# Generalized Kramers-Kronig Receiver for Coherent THz Communications

**Authors:** Tobias Harter, Christoph F\"ullner, Juned N. Kemal, Sandeep Ummethala,, Johannes L. Steinmann, Miriam Brosi, Jeffrey L. Hesler, Erik Br\"undermann,, Anke-Susanne M\"uller, Wolfgang Freude, Sebastian Randel, Christian Koos

arXiv: 1907.03630 · 2020-10-28

## TL;DR

This paper extends the Kramers-Kronig receiver concept to high-speed THz wireless communications, simplifying receiver hardware and achieving 115 Gbit/s data rate over 110 meters using 16QAM modulation.

## Contribution

It introduces a generalized KK processing method for THz signals using Schottky diodes, enabling high-speed data transmission with simplified receiver architecture.

## Key findings

- Achieved 115 Gbit/s data rate with 16QAM at 0.3 THz
- Successfully transmitted over 110 meters
- Generalized KK theory for nonlinear THz devices

## Abstract

High-speed communication systems rely on spectrally efficient modulation formats that encode information both on the amplitude and on the phase of an electromagnetic carrier.

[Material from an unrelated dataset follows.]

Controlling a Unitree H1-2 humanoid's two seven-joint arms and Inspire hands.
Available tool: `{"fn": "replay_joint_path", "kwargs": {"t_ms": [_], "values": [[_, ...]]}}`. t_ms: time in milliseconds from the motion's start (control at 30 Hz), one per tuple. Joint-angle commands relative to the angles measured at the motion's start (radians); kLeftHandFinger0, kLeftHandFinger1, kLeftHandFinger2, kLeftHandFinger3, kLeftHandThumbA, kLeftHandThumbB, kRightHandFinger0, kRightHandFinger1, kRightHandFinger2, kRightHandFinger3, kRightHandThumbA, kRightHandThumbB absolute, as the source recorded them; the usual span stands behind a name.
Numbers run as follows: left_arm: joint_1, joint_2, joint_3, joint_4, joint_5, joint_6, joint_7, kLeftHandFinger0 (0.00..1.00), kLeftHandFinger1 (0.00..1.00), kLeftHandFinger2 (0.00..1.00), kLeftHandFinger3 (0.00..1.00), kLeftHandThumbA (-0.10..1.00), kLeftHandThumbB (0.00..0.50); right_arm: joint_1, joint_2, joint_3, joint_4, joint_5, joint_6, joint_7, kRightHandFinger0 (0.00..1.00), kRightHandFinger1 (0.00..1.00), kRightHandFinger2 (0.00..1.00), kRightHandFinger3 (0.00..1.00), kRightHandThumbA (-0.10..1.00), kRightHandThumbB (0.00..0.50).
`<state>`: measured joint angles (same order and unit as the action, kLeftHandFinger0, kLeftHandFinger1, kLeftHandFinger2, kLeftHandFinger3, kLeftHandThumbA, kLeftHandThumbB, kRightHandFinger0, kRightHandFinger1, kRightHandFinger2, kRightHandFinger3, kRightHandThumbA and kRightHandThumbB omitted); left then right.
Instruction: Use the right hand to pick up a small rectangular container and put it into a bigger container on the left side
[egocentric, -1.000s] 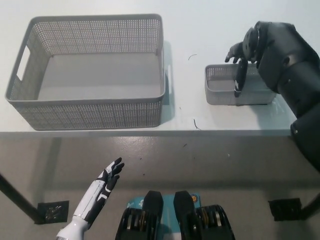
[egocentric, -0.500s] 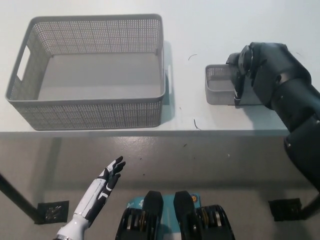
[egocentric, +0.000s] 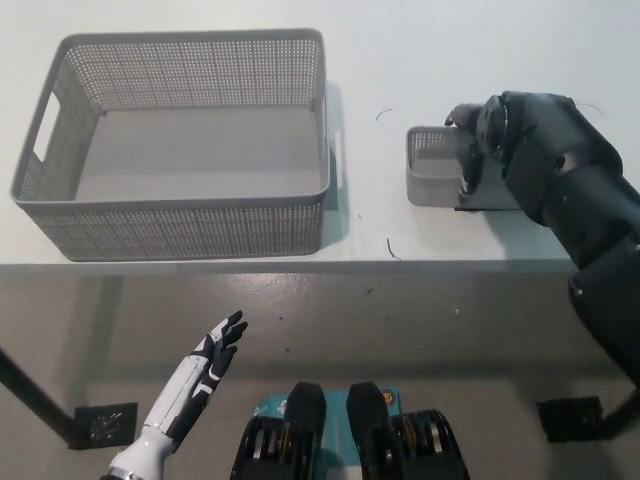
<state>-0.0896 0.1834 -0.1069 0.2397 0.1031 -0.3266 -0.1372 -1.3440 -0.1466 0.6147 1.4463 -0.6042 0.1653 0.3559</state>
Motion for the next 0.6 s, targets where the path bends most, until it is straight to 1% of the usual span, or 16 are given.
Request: {"fn": "replay_joint_path", "kwargs": {"t_ms": [0, 33, 67, 100, 133, 167, 233, 267, 300, 333, 367, 400, 433, 467, 500, 567], "values": [[-0.026, 0.018, 0.006, -0.030, -0.009, -0.023, -0.012, 1.00, 1.00, 1.00, 1.00, 1.00, 0.299, 0.001, -0.013, -0.041, -0.014, 0.020, -0.105, -0.328, 0.16, 0.33, 0.45, 0.51, -0.10, 0.147], [-0.030, 0.020, 0.007, -0.027, -0.009, -0.024, -0.012, 1.00, 1.00, 1.00, 1.00, 1.00, 0.300, -0.002, -0.015, -0.052, -0.015, 0.030, -0.110, -0.337, 0.25, 0.45, 0.55, 0.51, -0.10, 0.151], [-0.032, 0.020, 0.007, -0.025, -0.008, -0.025, -0.012, 1.00, 1.00, 1.00, 1.00, 1.00, 0.301, -0.002, -0.017, -0.062, -0.015, 0.039, -0.115, -0.346, 0.28, 0.48, 0.58, 0.51, -0.10, 0.152], [-0.031, 0.019, 0.006, -0.025, -0.007, -0.026, -0.011, 1.00, 1.00, 1.00, 1.00, 1.00, 0.299, -0.005, -0.022, -0.073, -0.019, 0.045, -0.126, -0.371, 0.46, 0.60, 0.63, 0.51, -0.10, 0.170], [-0.030, 0.019, 0.006, -0.028, -0.007, -0.026, -0.011, 1.00, 1.00, 1.00, 1.00, 1.00, 0.298, -0.007, -0.023, -0.078, -0.019, 0.047, -0.125, -0.379, 0.42, 0.54, 0.59, 0.48, -0.10, 0.170], [-0.030, 0.019, 0.006, -0.032, -0.004, -0.023, -0.010, 1.00, 1.00, 1.00, 1.00, 1.00, 0.295, -0.014, -0.026, -0.080, -0.018, 0.044, -0.122, -0.385, 0.32, 0.42, 0.45, 0.35, -0.10, 0.174], [-0.029, 0.017, 0.007, -0.036, -0.010, -0.013, -0.012, 1.00, 1.00, 1.00, 1.00, 1.00, 0.302, -0.023, -0.033, -0.079, -0.020, 0.031, -0.142, -0.413, 0.28, 0.34, 0.38, 0.45, -0.10, 0.182], [-0.029, 0.017, 0.007, -0.036, -0.010, -0.013, -0.012, 1.00, 1.00, 1.00, 1.00, 1.00, 0.302, -0.025, -0.035, -0.082, -0.020, 0.030, -0.150, -0.419, 0.17, 0.25, 0.33, 0.46, -0.10, 0.184], [-0.030, 0.017, 0.007, -0.033, -0.009, -0.016, -0.011, 1.00, 1.00, 1.00, 1.00, 1.00, 0.301, -0.030, -0.040, -0.086, -0.022, 0.031, -0.164, -0.428, 0.11, 0.23, 0.34, 0.49, -0.10, 0.174], [-0.028, 0.017, 0.007, -0.031, -0.008, -0.017, -0.010, 1.00, 1.00, 1.00, 1.00, 1.00, 0.299, -0.033, -0.043, -0.088, -0.023, 0.030, -0.175, -0.437, 0.03, 0.22, 0.40, 0.57, -0.10, 0.164], [-0.025, 0.016, 0.008, -0.031, -0.008, -0.018, -0.009, 1.00, 1.00, 1.00, 1.00, 1.00, 0.299, -0.035, -0.044, -0.089, -0.023, 0.028, -0.183, -0.444, 0.03, 0.23, 0.45, 0.61, -0.10, 0.162], [-0.026, 0.016, 0.007, -0.026, -0.007, -0.022, -0.008, 1.00, 1.00, 1.00, 1.00, 1.00, 0.298, -0.047, -0.048, -0.089, -0.024, 0.025, -0.189, -0.454, 0.01, 0.21, 0.47, 0.59, -0.10, 0.163], [-0.026, 0.016, 0.007, -0.026, -0.012, -0.022, -0.012, 1.00, 1.00, 1.00, 1.00, 1.00, 0.295, -0.072, -0.056, -0.094, -0.028, 0.025, -0.203, -0.468, 0.00, 0.24, 0.59, 0.60, -0.10, 0.175], [-0.024, 0.016, 0.007, -0.028, -0.014, -0.020, -0.013, 1.00, 1.00, 1.00, 1.00, 1.00, 0.294, -0.078, -0.058, -0.097, -0.029, 0.027, -0.209, -0.473, 0.00, 0.29, 0.66, 0.67, -0.10, 0.192], [-0.024, 0.016, 0.006, -0.027, -0.008, -0.024, -0.010, 1.00, 1.00, 1.00, 1.00, 1.00, 0.287, -0.105, -0.062, -0.103, -0.033, 0.030, -0.204, -0.469, 0.00, 0.38, 0.78, 0.81, -0.10, 0.191], [-0.023, 0.015, 0.006, -0.028, -0.004, -0.022, -0.006, 1.00, 1.00, 1.00, 1.00, 1.00, 0.286, -0.158, -0.069, -0.114, -0.037, 0.031, -0.197, -0.471, 0.00, 0.41, 0.80, 0.84, -0.10, 0.209]]}}
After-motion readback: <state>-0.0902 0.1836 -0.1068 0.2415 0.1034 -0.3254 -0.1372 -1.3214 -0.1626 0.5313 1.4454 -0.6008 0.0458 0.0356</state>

Coherent detection of such signals typically uses rather complex receiver schemes, requiring a continuous-wave (c.w.) local oscillator (LO) as a phase reference and a mixer circuit for spectral down-conversion. In optical communications, the so-called Kramers-Kronig (KK) scheme has been demonstrated to greatly simplify the receiver, reducing the hardware to a single photodiode. In this approach, an LO tone is transmitted along with the signal, and the amplitude and phase of the complex signal envelope are reconstructed from the photocurrent by digital signal processing. This reconstruction exploits the fact that the real and the imaginary part, or, equivalently, the amplitude and the phase of an analytic signal are connected by a KK-type relation. Here, we transfer the KK scheme to high-speed wireless communications at THz carrier frequencies. We use a Schottky-barrier diode (SBD) as a nonlinear element and generalize the theory of KK processing to account for the non-quadratic characteristics of this device. Using 16-state quadrature amplitude modulation (16QAM), we transmit a net data rate of 115 Gbit/s at a carrier frequency of 0.3 THz over a distance of 110 m.